* Activity *
Within the data below, copy each line where the string "bottle" is found.

(Records drawn from a dataset)
========================

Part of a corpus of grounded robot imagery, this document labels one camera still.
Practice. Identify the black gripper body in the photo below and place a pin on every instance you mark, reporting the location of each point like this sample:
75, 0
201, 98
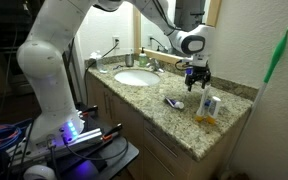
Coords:
199, 71

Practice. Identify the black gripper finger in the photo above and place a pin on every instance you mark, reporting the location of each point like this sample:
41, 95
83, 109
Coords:
189, 84
205, 81

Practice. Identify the small blue object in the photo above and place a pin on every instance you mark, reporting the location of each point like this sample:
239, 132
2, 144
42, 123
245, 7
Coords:
208, 103

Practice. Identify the silver metal cup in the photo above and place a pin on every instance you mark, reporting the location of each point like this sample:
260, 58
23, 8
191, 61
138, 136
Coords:
129, 60

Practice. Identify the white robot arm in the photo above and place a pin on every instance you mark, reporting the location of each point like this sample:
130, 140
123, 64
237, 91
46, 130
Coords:
50, 66

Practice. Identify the purple toothpaste tube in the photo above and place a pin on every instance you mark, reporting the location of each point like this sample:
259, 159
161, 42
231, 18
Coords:
174, 103

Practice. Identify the white lotion tube orange cap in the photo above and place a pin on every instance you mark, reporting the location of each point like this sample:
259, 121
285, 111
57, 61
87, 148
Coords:
203, 105

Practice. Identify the white bottle orange cap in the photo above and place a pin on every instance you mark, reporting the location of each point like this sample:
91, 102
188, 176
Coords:
214, 110

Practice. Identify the chrome sink faucet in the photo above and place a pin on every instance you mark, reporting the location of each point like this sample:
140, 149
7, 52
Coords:
155, 65

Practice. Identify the green soap pump bottle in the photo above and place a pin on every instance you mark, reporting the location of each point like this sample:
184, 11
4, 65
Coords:
143, 60

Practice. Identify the white oval sink basin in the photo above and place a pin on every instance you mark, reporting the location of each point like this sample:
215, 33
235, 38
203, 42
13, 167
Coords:
137, 78

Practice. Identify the wood framed mirror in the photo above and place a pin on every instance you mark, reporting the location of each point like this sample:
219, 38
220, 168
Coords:
214, 13

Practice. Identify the wooden vanity cabinet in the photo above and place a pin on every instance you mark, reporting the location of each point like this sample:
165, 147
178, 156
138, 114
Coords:
124, 116

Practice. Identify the black orange clamp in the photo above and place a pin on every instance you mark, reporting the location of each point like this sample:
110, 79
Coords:
90, 110
112, 131

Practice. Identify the black robot cart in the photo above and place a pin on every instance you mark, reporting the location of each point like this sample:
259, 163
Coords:
117, 155

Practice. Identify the white round device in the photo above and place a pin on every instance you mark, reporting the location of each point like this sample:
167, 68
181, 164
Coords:
39, 173

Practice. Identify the white wall outlet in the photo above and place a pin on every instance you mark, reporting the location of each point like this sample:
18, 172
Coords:
116, 41

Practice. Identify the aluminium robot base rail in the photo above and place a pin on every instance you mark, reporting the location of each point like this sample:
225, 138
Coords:
84, 138

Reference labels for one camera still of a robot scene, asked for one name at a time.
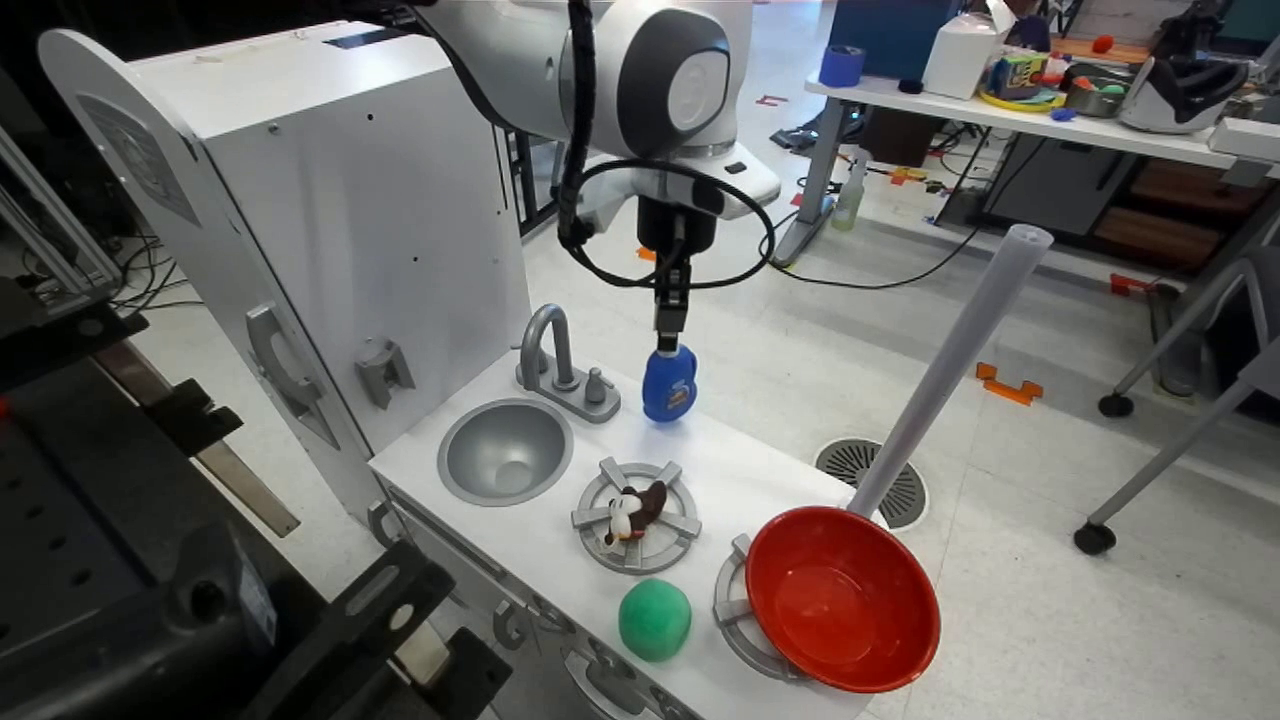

========================

* Solution for this task *
Practice. Identify the white bottle orange cap in the photo above and place a pin on every instance you mark, reporting the location of each point like this sample:
Practice. Identify the green soap pump bottle in the photo above and place a pin on every instance you mark, reporting the location of each point like this sample:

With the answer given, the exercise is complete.